WORK INSTRUCTION:
Although the records include pictures, the copy should not; write out exactly the lines from the first through the line with "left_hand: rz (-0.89".

-- RECORDED INFORMATION follows --

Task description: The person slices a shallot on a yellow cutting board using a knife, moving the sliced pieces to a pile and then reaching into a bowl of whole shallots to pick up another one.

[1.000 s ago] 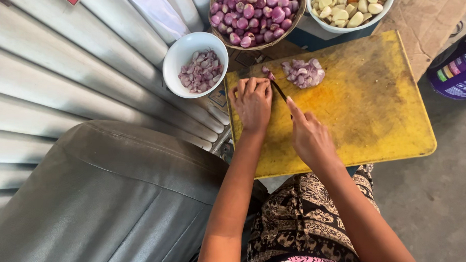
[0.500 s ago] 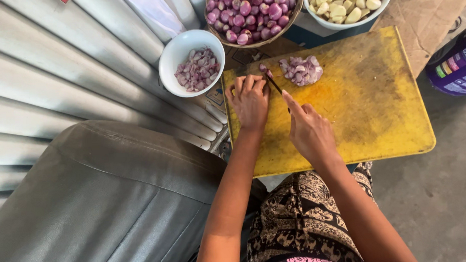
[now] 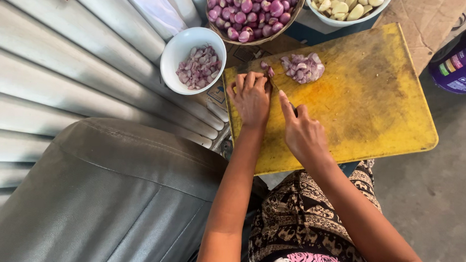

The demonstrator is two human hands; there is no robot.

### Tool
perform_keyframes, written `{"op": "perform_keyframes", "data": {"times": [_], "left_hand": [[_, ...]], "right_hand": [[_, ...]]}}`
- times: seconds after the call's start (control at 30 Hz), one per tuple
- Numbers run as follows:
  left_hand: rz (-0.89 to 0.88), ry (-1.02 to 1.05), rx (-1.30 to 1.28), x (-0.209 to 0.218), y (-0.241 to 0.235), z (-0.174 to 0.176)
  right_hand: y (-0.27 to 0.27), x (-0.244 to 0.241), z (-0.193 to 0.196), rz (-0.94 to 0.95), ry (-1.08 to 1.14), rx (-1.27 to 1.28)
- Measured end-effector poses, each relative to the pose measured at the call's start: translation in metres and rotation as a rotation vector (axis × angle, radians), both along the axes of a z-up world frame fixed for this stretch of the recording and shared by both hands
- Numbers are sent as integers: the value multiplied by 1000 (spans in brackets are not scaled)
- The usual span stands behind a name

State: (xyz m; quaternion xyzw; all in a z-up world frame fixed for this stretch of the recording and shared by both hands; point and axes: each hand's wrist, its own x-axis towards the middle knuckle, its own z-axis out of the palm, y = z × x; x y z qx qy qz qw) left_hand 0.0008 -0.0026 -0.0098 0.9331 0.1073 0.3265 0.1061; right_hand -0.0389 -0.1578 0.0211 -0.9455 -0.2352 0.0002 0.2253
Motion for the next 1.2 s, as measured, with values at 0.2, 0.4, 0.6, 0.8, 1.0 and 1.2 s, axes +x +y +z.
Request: {"op": "perform_keyframes", "data": {"times": [0.2,0.4,0.6,0.8,1.0,1.2], "left_hand": [[10,-7,44,-1,0,1],[11,-26,34,1,0,0],[1,-45,10,0,-1,1],[31,-52,19,3,-3,1],[0,-98,-112,1,3,-4],[-191,-60,-347,14,13,-5]], "right_hand": [[8,0,11,10,-1,-29],[14,1,19,35,23,-102],[13,3,27,36,13,-185],[-14,10,34,-57,238,18],[-49,17,37,-80,272,231],[-67,17,35,-74,306,431]]}}
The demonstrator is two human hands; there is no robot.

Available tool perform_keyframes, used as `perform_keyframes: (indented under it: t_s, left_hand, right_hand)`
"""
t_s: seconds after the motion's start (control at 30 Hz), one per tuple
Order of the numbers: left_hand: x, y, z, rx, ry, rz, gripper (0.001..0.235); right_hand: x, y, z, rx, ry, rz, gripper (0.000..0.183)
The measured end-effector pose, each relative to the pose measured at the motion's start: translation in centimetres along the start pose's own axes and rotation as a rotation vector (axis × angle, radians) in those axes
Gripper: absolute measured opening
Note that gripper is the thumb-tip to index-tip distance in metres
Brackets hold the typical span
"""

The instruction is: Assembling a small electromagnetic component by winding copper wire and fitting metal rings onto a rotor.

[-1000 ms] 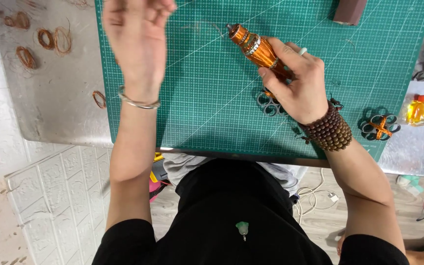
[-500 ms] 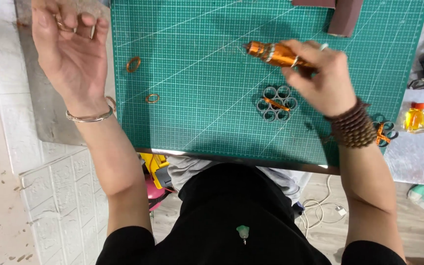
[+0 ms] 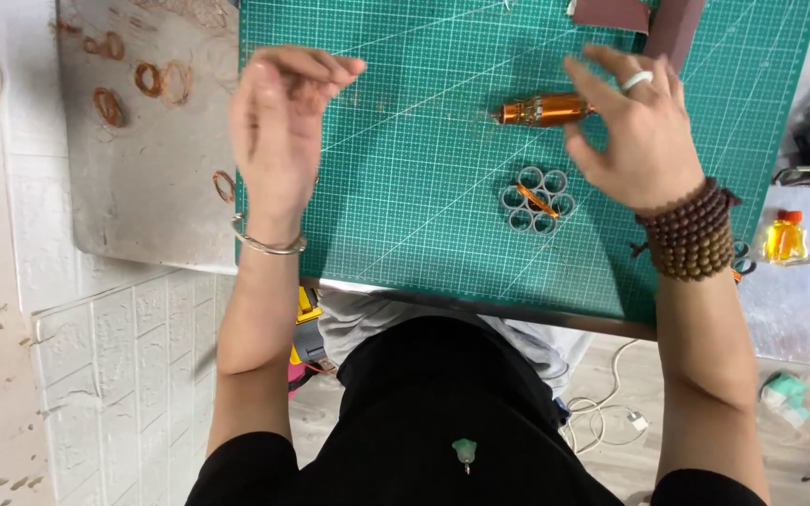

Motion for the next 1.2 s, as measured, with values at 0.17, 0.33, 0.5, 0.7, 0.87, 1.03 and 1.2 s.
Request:
perform_keyframes:
  t_s: [0.17,0.33,0.5,0.7,0.87,1.03,1.2]
  left_hand:
    - [-0.8,-0.2,2.6,0.052,0.002,-0.018,0.034]
    - [-1.3,-0.6,2.6,0.074,-0.006,-0.02,0.034]
    - [-3.2,-1.1,-1.5,-0.025,0.397,-0.11,0.041]
    - [-0.4,-4.0,-6.1,0.068,0.562,-0.734,0.037]
    - [-1.2,-4.9,-5.4,0.312,1.535,-0.646,0.058]
    - [2.0,-0.1,8.6,0.505,1.255,0.166,0.025]
    - [9.8,-0.3,13.0,0.742,1.325,0.284,0.059]
  right_hand:
    - [8.0,1.9,-5.2,-0.274,0.472,-0.25,0.045]
    - [9.9,3.4,-1.7,-0.188,0.405,-0.304,0.046]
    - [7.6,2.0,-2.0,-0.236,0.352,-0.329,0.037]
    - [-1.3,-1.5,-1.2,-0.209,-0.013,-0.078,0.048]
    - [-2.6,-2.8,-0.7,-0.233,0.212,-0.045,0.024]
    - [-3.3,-3.1,-0.9,-0.269,0.287,-0.045,0.007]
    - [-4.1,-3.2,-0.8,-0.209,0.51,0.094,0.005]
Point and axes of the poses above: each hand's wrist, its own y-axis towards the middle knuckle, its own z-axis out of the palm, x = y × z, the point moved 7 cm from there along y, towards the middle knuckle, and after that the axes turned 3 degrees about x, right-handed, at the moved point
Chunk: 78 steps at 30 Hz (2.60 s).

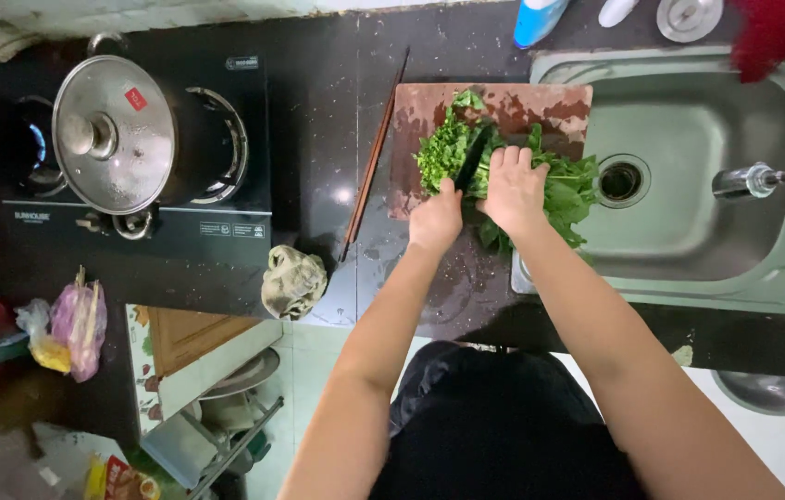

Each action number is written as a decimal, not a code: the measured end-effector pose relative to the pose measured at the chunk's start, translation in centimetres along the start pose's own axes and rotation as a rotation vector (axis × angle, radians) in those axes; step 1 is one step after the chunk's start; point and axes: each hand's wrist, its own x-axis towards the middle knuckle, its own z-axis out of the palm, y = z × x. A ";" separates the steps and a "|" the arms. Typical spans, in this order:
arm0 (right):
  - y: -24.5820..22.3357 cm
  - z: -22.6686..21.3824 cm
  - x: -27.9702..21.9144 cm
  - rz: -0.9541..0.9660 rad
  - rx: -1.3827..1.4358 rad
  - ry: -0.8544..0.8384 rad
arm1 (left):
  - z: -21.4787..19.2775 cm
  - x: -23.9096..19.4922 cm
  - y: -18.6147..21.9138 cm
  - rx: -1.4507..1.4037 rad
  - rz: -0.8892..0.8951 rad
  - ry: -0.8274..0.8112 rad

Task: The person chops leafy green vegetables on a cutting board with a knife, gathering the cut pieces into a pile. They then stir food boiling in a pot on the stove using chopsticks, and finally pour liquid from a bottle into the pot.

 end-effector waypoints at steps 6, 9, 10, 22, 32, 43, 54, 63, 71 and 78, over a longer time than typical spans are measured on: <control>0.7 0.5 0.4 0.025 0.045 -0.113 | -2.3 -1.7 0.5 -0.010 0.018 0.123; 0.7 -3.0 0.4 0.010 0.030 -0.302 | -4.4 -4.9 1.0 -0.054 -0.005 0.169; 0.6 -4.9 0.4 0.009 0.015 -0.412 | -4.9 -5.9 1.1 -0.057 0.005 0.193; 2.3 6.8 0.0 -0.008 -0.277 0.150 | -3.9 -8.8 2.3 0.000 0.003 0.123; 0.2 -0.1 -0.9 -0.036 -0.202 0.023 | -0.9 -5.7 2.1 0.102 -0.044 -0.029; 1.6 4.1 -0.3 -0.038 -0.146 0.148 | 4.6 1.2 2.1 -0.025 -0.028 -0.002; 0.9 0.5 -1.2 -0.041 -0.033 0.031 | 1.8 -0.7 0.0 0.049 0.043 0.115; 0.5 1.0 -1.3 0.029 0.012 0.113 | -5.2 -5.1 2.7 0.091 0.043 0.096; 1.1 2.6 -1.3 -0.032 -0.007 0.151 | -3.4 -4.3 1.7 0.085 0.083 -0.074; 1.7 5.2 -0.6 -0.080 -0.066 0.261 | -2.4 0.0 2.6 0.075 0.051 -0.174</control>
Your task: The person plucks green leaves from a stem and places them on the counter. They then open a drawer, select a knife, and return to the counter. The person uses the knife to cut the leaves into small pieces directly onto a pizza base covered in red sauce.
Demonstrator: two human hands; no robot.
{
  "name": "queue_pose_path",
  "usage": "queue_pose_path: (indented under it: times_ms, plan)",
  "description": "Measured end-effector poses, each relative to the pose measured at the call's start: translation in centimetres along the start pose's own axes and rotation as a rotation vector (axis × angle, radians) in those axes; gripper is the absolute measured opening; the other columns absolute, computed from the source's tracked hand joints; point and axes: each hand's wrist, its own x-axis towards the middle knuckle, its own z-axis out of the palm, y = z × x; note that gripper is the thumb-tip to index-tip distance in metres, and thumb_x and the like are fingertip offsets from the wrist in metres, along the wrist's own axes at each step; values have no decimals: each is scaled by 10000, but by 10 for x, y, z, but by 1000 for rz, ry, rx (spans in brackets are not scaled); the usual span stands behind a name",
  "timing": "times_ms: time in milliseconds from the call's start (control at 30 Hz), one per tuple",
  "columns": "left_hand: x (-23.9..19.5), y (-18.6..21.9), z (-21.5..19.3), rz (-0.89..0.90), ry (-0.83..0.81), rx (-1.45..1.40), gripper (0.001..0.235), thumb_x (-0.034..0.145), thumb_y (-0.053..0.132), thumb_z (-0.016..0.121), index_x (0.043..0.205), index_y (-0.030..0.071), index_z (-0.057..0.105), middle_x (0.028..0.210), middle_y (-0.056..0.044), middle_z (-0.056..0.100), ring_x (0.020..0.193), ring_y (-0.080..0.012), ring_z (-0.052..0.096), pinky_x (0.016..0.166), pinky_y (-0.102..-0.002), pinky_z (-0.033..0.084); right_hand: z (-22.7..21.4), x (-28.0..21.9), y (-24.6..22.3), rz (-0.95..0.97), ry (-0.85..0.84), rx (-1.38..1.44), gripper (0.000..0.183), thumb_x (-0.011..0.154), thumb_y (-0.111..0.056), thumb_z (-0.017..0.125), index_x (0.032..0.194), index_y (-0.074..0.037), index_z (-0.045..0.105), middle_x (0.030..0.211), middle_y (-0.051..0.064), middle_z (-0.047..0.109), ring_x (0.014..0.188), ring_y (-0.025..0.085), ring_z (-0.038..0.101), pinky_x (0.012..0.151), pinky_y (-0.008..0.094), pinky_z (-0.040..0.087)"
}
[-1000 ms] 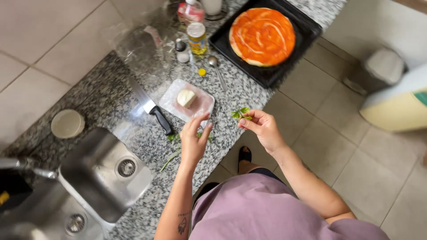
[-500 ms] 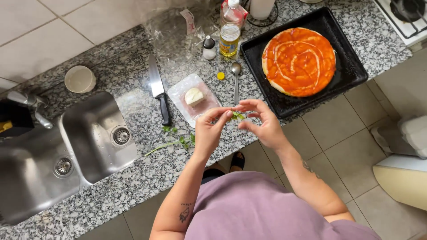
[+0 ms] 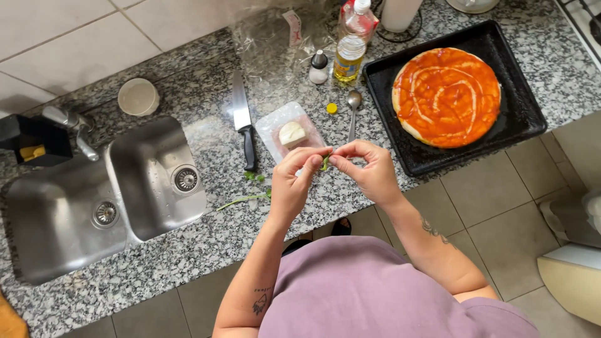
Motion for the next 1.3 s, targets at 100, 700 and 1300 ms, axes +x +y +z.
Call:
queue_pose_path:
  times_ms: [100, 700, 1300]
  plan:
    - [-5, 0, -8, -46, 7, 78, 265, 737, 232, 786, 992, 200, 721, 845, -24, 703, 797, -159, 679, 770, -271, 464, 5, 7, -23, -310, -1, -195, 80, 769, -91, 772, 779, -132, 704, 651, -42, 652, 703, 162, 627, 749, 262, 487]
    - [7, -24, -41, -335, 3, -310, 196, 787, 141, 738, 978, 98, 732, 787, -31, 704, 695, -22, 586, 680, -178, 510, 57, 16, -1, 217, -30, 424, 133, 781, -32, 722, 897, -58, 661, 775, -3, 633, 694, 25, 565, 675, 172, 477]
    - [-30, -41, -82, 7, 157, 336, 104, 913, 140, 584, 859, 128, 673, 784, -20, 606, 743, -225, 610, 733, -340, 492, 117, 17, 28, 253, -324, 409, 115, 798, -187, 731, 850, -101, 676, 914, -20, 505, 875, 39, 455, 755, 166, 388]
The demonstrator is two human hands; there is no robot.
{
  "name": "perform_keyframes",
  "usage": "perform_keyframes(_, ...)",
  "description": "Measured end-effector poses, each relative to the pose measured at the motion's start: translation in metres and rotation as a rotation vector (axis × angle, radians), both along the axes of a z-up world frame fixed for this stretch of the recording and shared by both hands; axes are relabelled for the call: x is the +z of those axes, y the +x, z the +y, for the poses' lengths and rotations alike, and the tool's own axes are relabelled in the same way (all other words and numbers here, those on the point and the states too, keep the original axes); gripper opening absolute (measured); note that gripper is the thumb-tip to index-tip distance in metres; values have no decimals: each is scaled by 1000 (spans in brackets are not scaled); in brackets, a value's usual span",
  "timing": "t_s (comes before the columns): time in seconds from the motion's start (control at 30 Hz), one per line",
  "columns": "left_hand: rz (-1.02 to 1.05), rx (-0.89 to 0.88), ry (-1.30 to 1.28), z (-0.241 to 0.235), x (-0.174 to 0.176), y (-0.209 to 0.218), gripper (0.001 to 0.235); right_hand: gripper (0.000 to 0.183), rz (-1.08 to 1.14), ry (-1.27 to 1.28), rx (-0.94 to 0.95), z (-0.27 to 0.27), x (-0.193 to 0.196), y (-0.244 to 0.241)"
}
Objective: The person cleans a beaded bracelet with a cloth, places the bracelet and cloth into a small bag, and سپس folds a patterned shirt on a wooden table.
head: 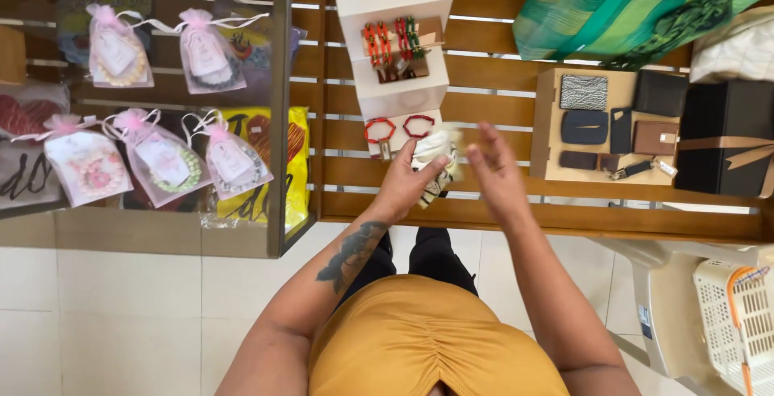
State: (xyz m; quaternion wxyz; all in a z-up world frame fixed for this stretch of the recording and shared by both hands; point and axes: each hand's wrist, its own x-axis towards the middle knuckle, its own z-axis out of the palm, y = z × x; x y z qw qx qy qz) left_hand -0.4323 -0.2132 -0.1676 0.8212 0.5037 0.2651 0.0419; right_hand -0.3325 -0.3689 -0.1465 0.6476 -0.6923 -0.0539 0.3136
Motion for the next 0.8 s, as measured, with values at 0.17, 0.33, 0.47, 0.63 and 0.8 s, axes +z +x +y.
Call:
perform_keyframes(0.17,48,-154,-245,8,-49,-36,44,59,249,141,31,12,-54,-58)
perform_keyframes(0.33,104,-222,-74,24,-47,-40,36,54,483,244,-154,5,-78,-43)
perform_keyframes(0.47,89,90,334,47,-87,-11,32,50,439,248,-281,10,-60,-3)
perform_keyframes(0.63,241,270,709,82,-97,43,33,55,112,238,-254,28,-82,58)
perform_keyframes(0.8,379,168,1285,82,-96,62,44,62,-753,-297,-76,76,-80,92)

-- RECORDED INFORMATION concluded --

EXERCISE SOLUTION:
Task description: The person slices a shallot on a yellow cutting board using a knife, moving the sliced pieces to a pile and then reaching into a bowl of whole shallots to pick up another one.

[1.000 s ago] 
[0.500 s ago] 
[now] 

The demonstrator is two human hands; there is no robot.

### Tool
perform_keyframes, written `{"op": "perform_keyframes", "data": {"times": [_], "left_hand": [[_, ...]], "right_hand": [[_, ...]]}}`
- times: seconds after the call's start (control at 30 Hz), one per tuple
- Numbers run as follows:
  left_hand: rz (-0.89 to 0.88), ry (-1.02 to 1.05), rx (-1.30 to 1.28), x (-0.209 to 0.218), y (-0.241 to 0.235), z (-0.174 to 0.176)

This completes the answer.